Je leur préfère le Yizkor, plus intimiste, joué à guichets fermés auprès de quelques initiés, sans fioriture ni théâtralisation excessive. La lettre même du texte m’est longtemps restée inconnue. Je « dois » sa lecture au décès prématuré d’un ami, dont les vingt-cinq printemps sentaient bon le sel marin de Bretagne. Sa gentillesse réhabilitait à mes yeux la légende hassidique des Tsadikim Nistarim, ou « trente-six Justes », garants de l’ordre du monde, dont il était une version celte non moins crédible. « Zakhor ! » Injonction au souvenir inhérente à l’éducation juive, que j’ai fait véritablement mienne à cette occasion. Ses occurrences sont nombreuses dans la Bible, notamment dans le Deutéronome et le Livre des Prophètes : « Souvenez-vous des jours d’antan, repassez les années de génération en génération » (Deutéronome 32:7) ou encore « Rappelle toi ces choses, Jacob, Israël ! Car tu es mon serviteur, je t’ai formé, tu es pour moi un serviteur, Israël, tu ne m’oublieras pas ! (Isaïe, 44:21).

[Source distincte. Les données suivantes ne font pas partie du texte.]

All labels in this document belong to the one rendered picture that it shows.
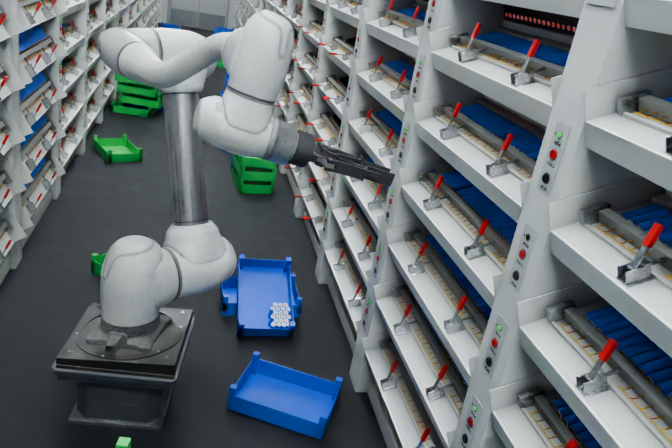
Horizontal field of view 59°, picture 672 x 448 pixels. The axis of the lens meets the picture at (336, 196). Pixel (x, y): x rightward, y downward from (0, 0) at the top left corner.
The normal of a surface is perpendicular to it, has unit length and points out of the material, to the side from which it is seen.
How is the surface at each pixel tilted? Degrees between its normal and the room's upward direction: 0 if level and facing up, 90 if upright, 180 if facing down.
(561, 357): 22
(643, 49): 90
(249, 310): 27
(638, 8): 112
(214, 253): 68
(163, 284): 80
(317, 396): 0
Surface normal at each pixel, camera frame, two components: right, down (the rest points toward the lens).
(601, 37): -0.97, -0.08
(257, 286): 0.24, -0.65
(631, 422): -0.20, -0.89
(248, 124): 0.32, 0.27
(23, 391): 0.17, -0.92
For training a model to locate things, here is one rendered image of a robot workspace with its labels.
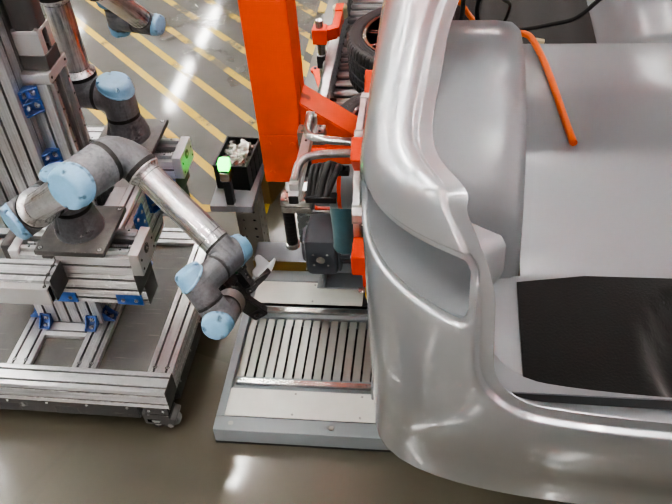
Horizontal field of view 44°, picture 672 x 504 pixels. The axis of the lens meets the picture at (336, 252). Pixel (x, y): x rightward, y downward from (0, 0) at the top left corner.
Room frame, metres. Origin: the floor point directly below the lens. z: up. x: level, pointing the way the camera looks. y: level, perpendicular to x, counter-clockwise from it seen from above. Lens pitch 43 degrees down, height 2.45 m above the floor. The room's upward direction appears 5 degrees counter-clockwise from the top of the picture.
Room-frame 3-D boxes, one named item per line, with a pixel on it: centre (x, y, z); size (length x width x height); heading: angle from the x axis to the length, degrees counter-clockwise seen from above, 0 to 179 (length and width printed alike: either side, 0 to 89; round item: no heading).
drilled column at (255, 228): (2.72, 0.35, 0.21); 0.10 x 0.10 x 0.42; 80
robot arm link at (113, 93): (2.47, 0.70, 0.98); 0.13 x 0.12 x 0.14; 65
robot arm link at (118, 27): (2.76, 0.69, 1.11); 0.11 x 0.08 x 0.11; 65
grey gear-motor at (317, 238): (2.33, -0.09, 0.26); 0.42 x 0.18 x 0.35; 80
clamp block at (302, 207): (1.88, 0.10, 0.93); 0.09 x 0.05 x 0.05; 80
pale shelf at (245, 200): (2.69, 0.35, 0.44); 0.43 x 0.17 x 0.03; 170
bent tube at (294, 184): (1.94, 0.01, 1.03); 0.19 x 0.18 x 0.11; 80
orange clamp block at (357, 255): (1.70, -0.08, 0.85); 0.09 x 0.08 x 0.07; 170
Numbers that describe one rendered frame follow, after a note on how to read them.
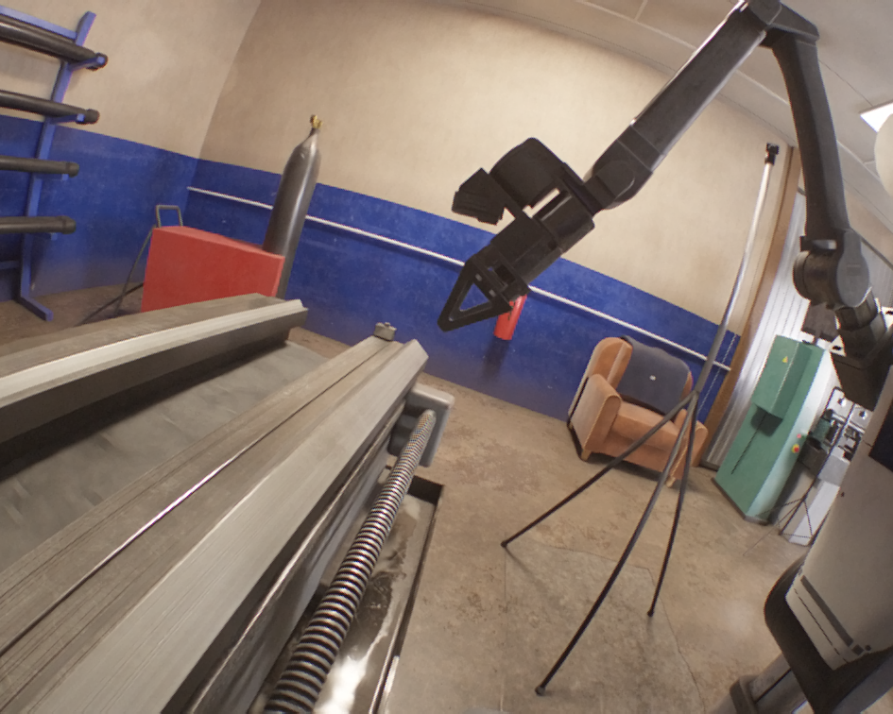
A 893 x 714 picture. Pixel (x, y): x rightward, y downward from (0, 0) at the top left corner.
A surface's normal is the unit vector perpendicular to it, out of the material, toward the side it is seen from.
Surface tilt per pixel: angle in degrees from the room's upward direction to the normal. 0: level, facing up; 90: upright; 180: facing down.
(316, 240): 90
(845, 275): 90
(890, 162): 120
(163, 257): 90
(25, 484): 25
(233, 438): 0
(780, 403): 90
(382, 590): 0
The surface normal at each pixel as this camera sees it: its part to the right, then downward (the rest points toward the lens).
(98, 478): 0.30, -0.80
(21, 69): 0.94, 0.33
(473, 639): 0.31, -0.92
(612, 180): -0.14, 0.21
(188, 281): 0.20, 0.32
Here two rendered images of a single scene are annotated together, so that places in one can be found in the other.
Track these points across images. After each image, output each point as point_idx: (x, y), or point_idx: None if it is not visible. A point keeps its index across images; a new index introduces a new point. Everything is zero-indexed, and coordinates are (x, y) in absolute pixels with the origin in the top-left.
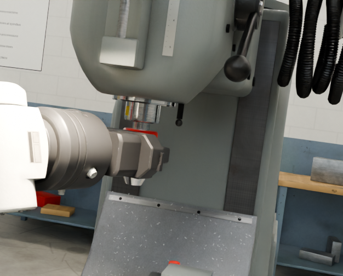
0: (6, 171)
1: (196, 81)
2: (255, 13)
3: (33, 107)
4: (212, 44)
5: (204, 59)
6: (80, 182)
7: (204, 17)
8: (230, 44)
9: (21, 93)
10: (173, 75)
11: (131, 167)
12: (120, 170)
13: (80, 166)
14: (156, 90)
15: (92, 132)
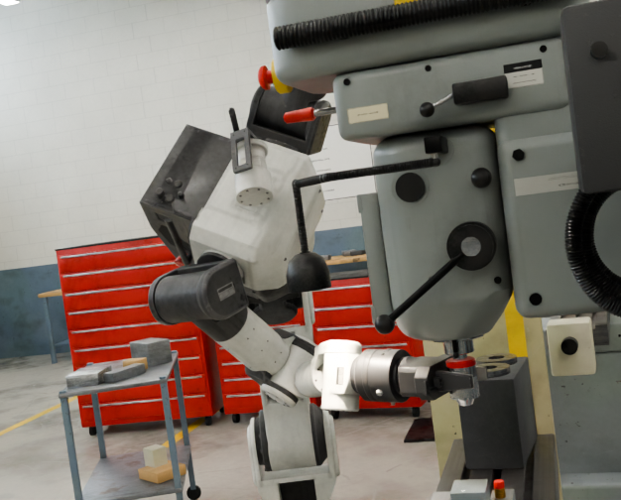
0: (324, 388)
1: (420, 326)
2: (448, 261)
3: (342, 353)
4: (405, 300)
5: (407, 312)
6: (379, 398)
7: (394, 283)
8: (479, 281)
9: (337, 345)
10: (401, 325)
11: (413, 391)
12: (402, 392)
13: (366, 388)
14: (406, 334)
15: (375, 366)
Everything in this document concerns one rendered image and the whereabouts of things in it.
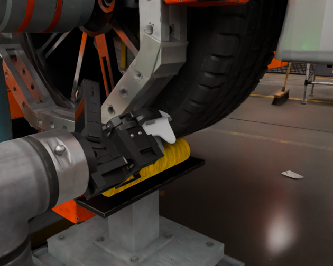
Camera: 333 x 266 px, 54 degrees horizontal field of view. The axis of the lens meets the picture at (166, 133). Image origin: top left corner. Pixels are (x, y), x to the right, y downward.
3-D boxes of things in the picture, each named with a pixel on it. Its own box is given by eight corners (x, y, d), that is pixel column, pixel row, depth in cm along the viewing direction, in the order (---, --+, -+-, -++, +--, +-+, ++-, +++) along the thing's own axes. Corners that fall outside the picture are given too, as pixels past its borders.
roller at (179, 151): (197, 159, 80) (197, 137, 79) (103, 206, 58) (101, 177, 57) (178, 154, 84) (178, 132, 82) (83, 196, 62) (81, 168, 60)
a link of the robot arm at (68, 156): (10, 160, 42) (31, 116, 36) (45, 150, 46) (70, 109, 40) (43, 220, 40) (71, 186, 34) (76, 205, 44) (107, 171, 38)
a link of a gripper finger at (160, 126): (185, 141, 57) (148, 156, 50) (166, 114, 58) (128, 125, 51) (195, 131, 55) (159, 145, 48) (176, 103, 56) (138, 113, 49)
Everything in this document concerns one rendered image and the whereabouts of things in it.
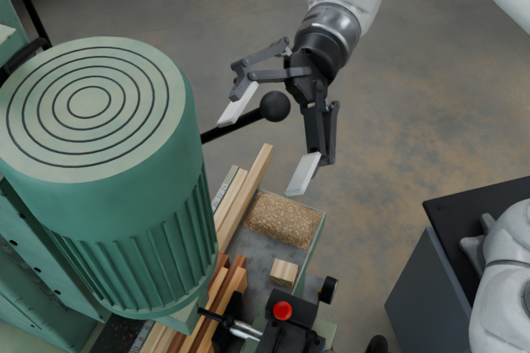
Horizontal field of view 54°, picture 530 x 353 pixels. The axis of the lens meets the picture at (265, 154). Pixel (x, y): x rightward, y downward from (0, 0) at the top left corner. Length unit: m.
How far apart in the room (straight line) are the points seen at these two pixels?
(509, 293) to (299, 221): 0.42
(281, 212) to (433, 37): 1.99
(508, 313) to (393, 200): 1.16
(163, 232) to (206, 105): 1.95
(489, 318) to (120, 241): 0.82
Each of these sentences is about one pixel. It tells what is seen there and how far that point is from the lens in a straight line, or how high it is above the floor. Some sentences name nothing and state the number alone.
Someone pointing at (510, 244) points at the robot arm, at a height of 0.83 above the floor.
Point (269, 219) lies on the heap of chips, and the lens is 1.03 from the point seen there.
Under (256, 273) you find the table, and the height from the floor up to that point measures 0.90.
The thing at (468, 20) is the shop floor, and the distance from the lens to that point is 3.05.
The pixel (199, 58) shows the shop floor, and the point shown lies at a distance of 2.66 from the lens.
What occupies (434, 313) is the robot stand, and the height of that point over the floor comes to 0.41.
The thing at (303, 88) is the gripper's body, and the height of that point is 1.31.
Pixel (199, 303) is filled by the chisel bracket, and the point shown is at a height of 1.05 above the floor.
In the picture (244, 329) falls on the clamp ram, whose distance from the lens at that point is 0.92.
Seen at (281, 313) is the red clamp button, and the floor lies 1.02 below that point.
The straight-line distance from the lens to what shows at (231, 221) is 1.02.
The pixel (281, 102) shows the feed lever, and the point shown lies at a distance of 0.56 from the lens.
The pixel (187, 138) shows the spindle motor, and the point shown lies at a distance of 0.45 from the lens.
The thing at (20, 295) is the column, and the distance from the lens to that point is 0.86.
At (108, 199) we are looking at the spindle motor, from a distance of 0.43.
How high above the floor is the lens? 1.84
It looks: 55 degrees down
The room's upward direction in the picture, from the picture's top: straight up
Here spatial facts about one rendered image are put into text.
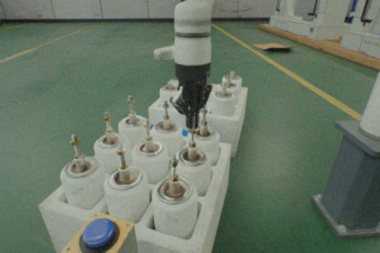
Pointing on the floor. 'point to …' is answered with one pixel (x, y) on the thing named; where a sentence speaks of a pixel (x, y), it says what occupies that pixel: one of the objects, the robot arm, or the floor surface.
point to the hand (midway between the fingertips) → (192, 121)
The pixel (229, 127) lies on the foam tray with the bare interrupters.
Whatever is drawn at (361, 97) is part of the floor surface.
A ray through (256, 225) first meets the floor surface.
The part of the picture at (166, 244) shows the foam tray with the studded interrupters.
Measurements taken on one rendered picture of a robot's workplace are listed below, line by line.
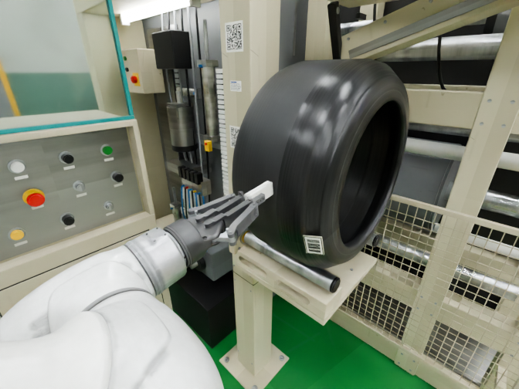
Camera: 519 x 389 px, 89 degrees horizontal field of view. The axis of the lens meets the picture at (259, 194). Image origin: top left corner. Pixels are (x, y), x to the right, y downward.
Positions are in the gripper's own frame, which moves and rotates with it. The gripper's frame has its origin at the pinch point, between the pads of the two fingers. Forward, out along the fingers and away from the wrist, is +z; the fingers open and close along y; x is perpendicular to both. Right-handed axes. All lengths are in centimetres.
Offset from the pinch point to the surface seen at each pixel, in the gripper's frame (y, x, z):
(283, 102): 3.3, -15.2, 13.4
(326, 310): -11.9, 36.4, 8.3
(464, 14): -16, -28, 67
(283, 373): 16, 123, 17
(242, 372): 31, 120, 4
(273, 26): 25, -30, 37
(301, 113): -2.4, -13.8, 11.7
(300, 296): -2.9, 38.5, 8.9
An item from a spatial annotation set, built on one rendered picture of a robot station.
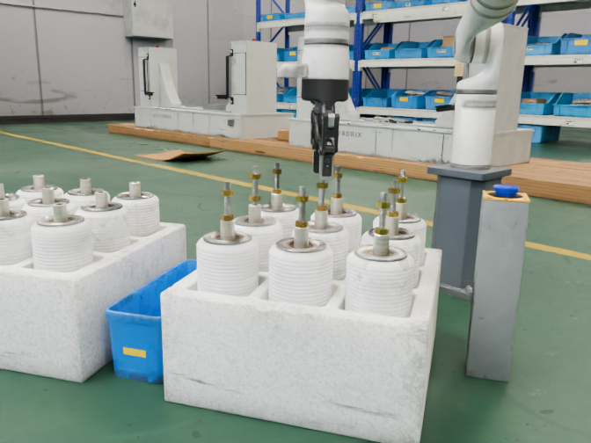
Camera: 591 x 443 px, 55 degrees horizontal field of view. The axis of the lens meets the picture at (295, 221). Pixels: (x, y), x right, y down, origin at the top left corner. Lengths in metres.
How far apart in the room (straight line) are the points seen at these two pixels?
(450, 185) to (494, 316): 0.45
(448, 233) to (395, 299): 0.62
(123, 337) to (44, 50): 6.59
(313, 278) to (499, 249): 0.32
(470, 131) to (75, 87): 6.55
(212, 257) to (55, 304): 0.28
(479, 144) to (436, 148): 1.81
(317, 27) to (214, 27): 7.77
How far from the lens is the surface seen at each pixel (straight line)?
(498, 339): 1.02
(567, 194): 2.80
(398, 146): 3.31
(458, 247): 1.38
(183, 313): 0.86
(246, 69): 4.34
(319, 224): 0.94
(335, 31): 0.89
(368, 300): 0.79
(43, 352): 1.04
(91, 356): 1.03
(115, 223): 1.09
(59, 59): 7.50
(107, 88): 7.74
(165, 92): 5.45
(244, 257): 0.84
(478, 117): 1.36
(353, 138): 3.51
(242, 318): 0.82
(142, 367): 0.99
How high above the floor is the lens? 0.48
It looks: 14 degrees down
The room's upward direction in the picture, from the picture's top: 1 degrees clockwise

L’historien Yoseph Hayim Yerushalmi en a recensé près de cent soixante-dix neuf dans le texte biblique (Cantique des cantiques exclu, qui comporte pourtant quelques exhortations croustillantes au souvenir, formulées à demi-mot). Personne n’ignore le martelé « Souvenez-vous que vous étiez esclaves en Égypte ». Certains connaissent le conseil, moins plébiscité mais sans doute plus poignant du Livre de Job : « Car demande à la génération précédente, et sois attentif à l’expérience de leurs pères puisque nous sommes d’hier et ne savons pas, puisque nos jours sur terre sont une ombre, n’est-ce pas eux qui t’instruiront, qui te parleront ? » (Job 8:8). Hypermnésie collective, commune aux descendants d’Abraham, de chair et de papier, dont les personnages de Romain Gary ou d’André Schwarz-Bart sont des exemples attendrissants. La prière du Yizkor ménage une place centrale au souvenir. Ses premières phrases, selon la traduction offerte par le rite libéral, en portent l’empreinte indélébile : « Vous vous souviendrez. Le souvenir est chose douce. Il apporte une fraîcheur à l’âme aride, il enveloppe le cœur d’une caresse qui berce et apaise, il couronne le front de sérénité. Le souvenir est chose pieuse. Il est l’autel élevé dans le sanctuaire intime où la fidélité apporte sa quotidienne offrande. Il fait que quelque chose des chers absents s’associe à nos œuvres, survit et continue d’agir. Il fait que nous sommes un peu de ce qu’ils furent (…) ».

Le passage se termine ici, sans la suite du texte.